A propos du Concerto pour saxophone par Michael Torke:
<<Le tranchant du timbre de John Harle et la hardiesse qui caractérise son jeu m'ont amené à aller plus avant vers le but que je me suis récemment fixé de rendre ma musique davantage thématique. La brièveté des thèmes peut contribuer à leur mémorisation dans l'esprit de l'auditeur, et si les thèmes sont réellement simples et vigoureux, l'expérience devient presque comme celui d'un "jingle" publicitaire: il ne quitte plus votre esprit.

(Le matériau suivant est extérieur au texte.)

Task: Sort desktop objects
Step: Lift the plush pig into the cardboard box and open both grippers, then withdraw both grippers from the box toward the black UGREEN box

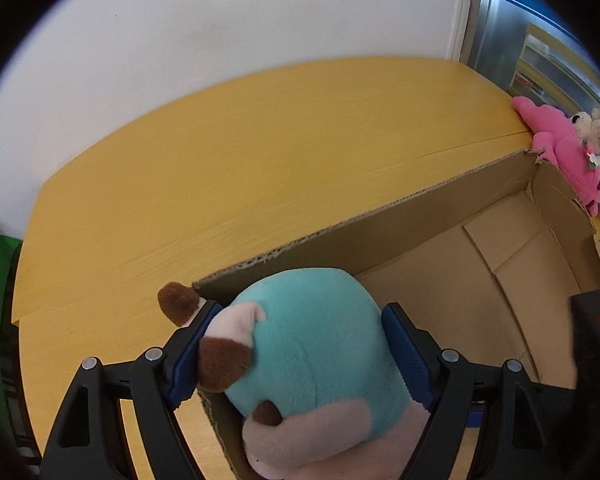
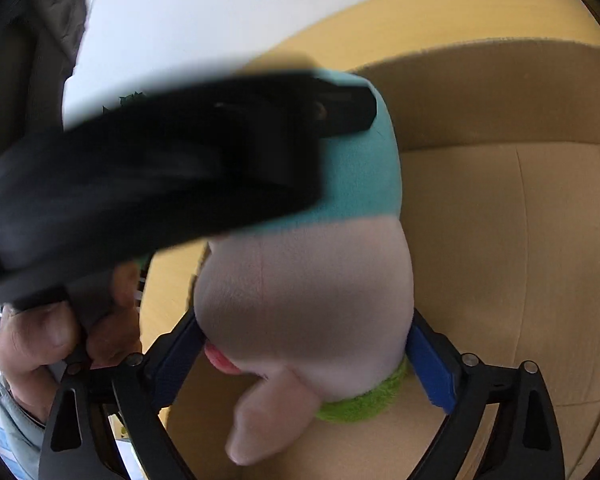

Ce phénomène m'intéresse car si un auditeur comprend vraiment le thème, il est plus à même de suivre la manière dont je le développe, et a davantage de chance de pénétrer la forme et l'architecture de la pièce. D'où le caractère direct du développement thématique de mon concerto pour saxophone. Dans le premier et le deuxième mouvements, de nouvelles notes sont ajoutées au thème, d'abord de manière décorative, puis de plus en plus fonctionnelle à mesure qu'elles sont étirées pour correspondre à la durée des notes du thème initial. J'utilise également des bois par deux soutenant deux instruments à maillets pour harmoniser le thème, tandis qu'en dessous les cordes jouent des accords dérivant immédiatement des notes qu'elles supportent. Dans le troisième mouvement, je m'éloigne un peu de ce genre d'écriture et des accords aux cordes, alternant rapidement, constituent une grille soutenant les mélodies improvisées au saxophone qui ne joue que les seules notes de celle-ci. Cette tentative de rendre le processus plus compréhensible ne cherche pas à être "démocratique" ni à "mâcher le travail" du public (quel public a envie de cela?), mais provient de mon idée que la musique est en définitive quelque-chose de très difficile à cerner et que souvent ce qui est simple est beaucoup plus complexe que ce que l'on croit, et ce qui apparaît complexe est en fait plus simple qu'il n'y paraît.>>
J'écoute toujours le concerto pour saxophone de Michael Torke à la suite de celui de Stanley Myers qui demeure mon préféré des trois et celui de Richard Rodney Bennett, intitulé "Concerto for Stan Getz" et que j'aime beaucoup aussi, presque autant que celui de Myers. Chez Myers, c'est celui dans lequel je trouve le plus d'expressivité et de mordant, notamment dans le troisième mouvement. Chez Bennett, c'est davantage une belle émancipation d'un romantisme quasi-cinématographique tissé par la tendresse du saxophone de John Harle et la beauté des cordes que j'ai trouvées particulièrement soyeuses dans l'élégie du mouvement central. Michael Torke propose un concerto tonal et mélodique mais dans un style différent de Bennett et Myers, un style répétitif qui, dans les premier et troisième mouvements, m'évoque un compositeur comme Michael Nyman et Phil Glass, mais plus Nyman de par les combinaisons sonores. Personnellement, si c'est une musique facile d'accès et coulante à l'oreille, la frustration n'est jamais très loin et heureusement que les mouvements sont relativement courts. Néanmoins, ce concerto est sauvé (à mon oreille) par le délicat et tendre "Slowy" (mouv. 2) que j'estime plus réussi dans la version "John Harle/David Allan Miller" que dans celle présentée sur ce topic. Il s'articule autour d'une mélodie très tendre dont la naïveté apparente se trouve transcendée par sa reprise à la flûte solo, alors que le saxophone devient le second personnage.